Fragmented customer journey is perhaps the biggest challenge retailers are facing. Inspiration, search, discovery, and purchase can happen at different or the same moments across that journey—in-store, web, mobile, social. The key to success lies in connecting the fragmented customer journey.
Customer Journey: Connecting the Fragments
The Dawn of Social eCommerce
As the world moves into a post-COVID environment, the retail scene as we know has changed. We are ‘phygital’, more omnichannel, personalized, mobile, and definitely more social. This means retailers face an even more fragmented customer journey where inspiration, search, discovery, and purchase can happen at different or the same moments across that journey. The challenge for merchants is making themselves present at the right moment with the relevant products to shoppers at the right price. For instance, 73% of retail consumers use multiple channels to shop, and 59% of shoppers use their mobile devices in-store to compare costs or research and coupons. Many retailers today are failing badly to connect the fragmented customer journey. Beyond search and recommendations, fragmentation is probably the next biggest challenge in addressing the customer’s journey.

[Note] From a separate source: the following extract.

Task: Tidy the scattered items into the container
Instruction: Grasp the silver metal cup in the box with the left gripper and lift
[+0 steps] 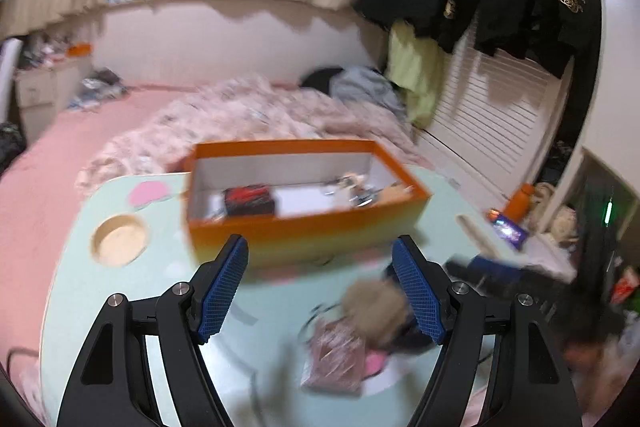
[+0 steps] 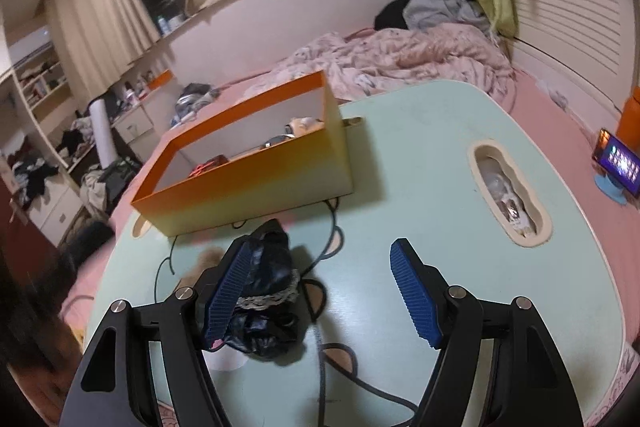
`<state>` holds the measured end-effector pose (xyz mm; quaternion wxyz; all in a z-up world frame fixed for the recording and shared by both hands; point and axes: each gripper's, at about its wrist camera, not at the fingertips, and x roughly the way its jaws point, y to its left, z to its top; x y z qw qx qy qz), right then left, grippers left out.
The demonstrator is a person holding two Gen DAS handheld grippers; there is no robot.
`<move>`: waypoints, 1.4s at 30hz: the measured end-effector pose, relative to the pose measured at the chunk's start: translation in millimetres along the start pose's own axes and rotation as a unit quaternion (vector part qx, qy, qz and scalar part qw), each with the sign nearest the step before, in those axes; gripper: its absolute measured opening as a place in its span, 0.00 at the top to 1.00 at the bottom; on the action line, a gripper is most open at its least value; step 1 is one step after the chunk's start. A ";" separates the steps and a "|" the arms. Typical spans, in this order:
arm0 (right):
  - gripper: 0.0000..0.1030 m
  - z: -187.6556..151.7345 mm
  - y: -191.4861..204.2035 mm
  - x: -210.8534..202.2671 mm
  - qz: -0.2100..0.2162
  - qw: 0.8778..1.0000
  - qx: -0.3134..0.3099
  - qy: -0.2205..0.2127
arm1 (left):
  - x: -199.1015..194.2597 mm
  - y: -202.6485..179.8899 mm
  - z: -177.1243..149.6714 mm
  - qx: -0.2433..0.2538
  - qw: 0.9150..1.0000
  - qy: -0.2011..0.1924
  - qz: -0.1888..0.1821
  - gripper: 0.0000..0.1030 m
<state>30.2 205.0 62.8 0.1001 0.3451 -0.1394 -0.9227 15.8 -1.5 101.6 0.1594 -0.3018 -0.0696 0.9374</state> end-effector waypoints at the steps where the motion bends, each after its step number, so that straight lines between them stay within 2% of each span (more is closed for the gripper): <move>1: 0.30 -0.1 1.4 0.3 0.001 1.000 -0.003 0.000 | 8.6 -1.8 17.0 -0.006 1.000 0.021 -0.017 0.27; 4: 0.30 0.1 1.0 1.6 0.005 1.000 -0.004 0.005 | 41.6 -11.1 55.5 0.006 0.996 0.083 -0.041 0.27; 6: 0.30 -0.3 -1.4 2.7 0.008 1.000 -0.002 0.007 | 73.8 -15.6 74.6 0.010 0.990 0.133 -0.036 0.28; 8: 0.30 -0.1 -2.6 3.1 0.009 1.000 0.001 0.009 | 103.1 -14.6 82.5 -0.006 0.983 0.180 -0.042 0.28; 11: 0.30 -0.1 -4.1 2.8 0.011 1.000 0.004 0.010 | 135.7 -10.6 81.6 -0.030 0.972 0.230 -0.042 0.28; 16: 0.30 -0.1 -6.6 5.0 0.016 1.000 0.009 0.015 | 164.5 -16.2 72.8 -0.025 0.961 0.272 -0.035 0.33; 19: 0.30 -1.2 -6.6 4.6 0.017 1.000 0.010 0.017 | 181.5 -21.0 66.4 -0.010 0.957 0.291 -0.018 0.34; 21: 0.30 -1.0 -6.6 4.9 0.017 1.000 0.010 0.017 | 190.2 -21.4 62.3 -0.002 0.953 0.302 -0.007 0.49; 22: 0.30 -0.8 -6.7 5.3 0.017 1.000 0.010 0.017 | 194.1 -20.1 59.8 -0.004 0.951 0.309 -0.003 0.50; 24: 0.30 -0.9 -7.1 5.5 0.017 1.000 0.011 0.018 | 198.8 -18.3 56.7 -0.006 0.948 0.317 0.003 0.55; 26: 0.30 -0.9 -7.5 5.9 0.017 1.000 0.013 0.019 | 201.4 -19.9 52.4 0.014 0.947 0.322 0.010 0.61; 28: 0.30 -0.7 -7.6 6.1 0.017 1.000 0.014 0.019 | 201.6 -17.6 51.7 0.011 0.947 0.322 -0.002 0.63; 30: 0.30 -0.1 -8.2 7.1 0.017 1.000 0.015 0.019 | 201.2 -16.5 54.1 0.015 0.948 0.319 0.000 0.67; 35: 0.30 -0.3 -8.0 7.0 0.018 1.000 0.014 0.020 | 194.7 -4.0 61.1 0.012 0.955 0.297 0.001 0.68; 37: 0.30 -0.3 -8.2 7.5 0.018 1.000 0.015 0.020 | 185.9 1.7 68.0 0.004 0.960 0.278 -0.003 0.68; 39: 0.30 -0.8 -8.2 8.4 0.018 0.999 0.016 0.021 | 171.7 4.7 77.4 -0.005 0.967 0.256 -0.018 0.68; 42: 0.30 -0.8 -8.0 8.8 0.018 0.999 0.016 0.021 | 147.3 5.6 89.3 -0.018 0.971 0.232 -0.054 0.68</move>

We have seen interest from retailers in exploring more sophisticated types of recommendations, including personalization. It is one of the more proven areas in which AI-powered solutions have been able to make a significant impact, processing voluminous amounts of data generated everyday – from search terms to click and transaction data. For instance, in the world of fashion, where inspiration plays a big part, retailers are using different AI-powered recommendation tools, including visually powered ones, to recommend products with model or influencer-styled images that “complete the look” for an outfit. For home furnishing retailers, it’s a similar “Shop-the-Room” experience to provide not just relevant but thoughtful, helpful recommendations that fit the buyer’s budget and desires.
Gen Z shoppers are the next new group of consumers that retailers cannot ignore. Disruptive and distinctive, Gen Z shoppers are calling for innovations in the shopping and social ecommerce experience. They consume content insatiably from Instagram, Tiktok, and other social platforms, all of which deliver personalized content feeds.
Merchants need to embrace these social ecommerce platforms so that their products can be seen, discovered, and promoted. For instance, Tiktok allows merchants to discover and connect with thousands of creators through their affiliate program and is directly accessible on Tiktok Shop. Tiktok is even testing a “Shop Now” for their influencer videos. While it is still early days, merchants should continue to experiment with targeting this group of consumers across different platforms, utilizing AI-powered tools that uncover and leverage trustworthy user-generated content (UGC) that engage this group of shoppers.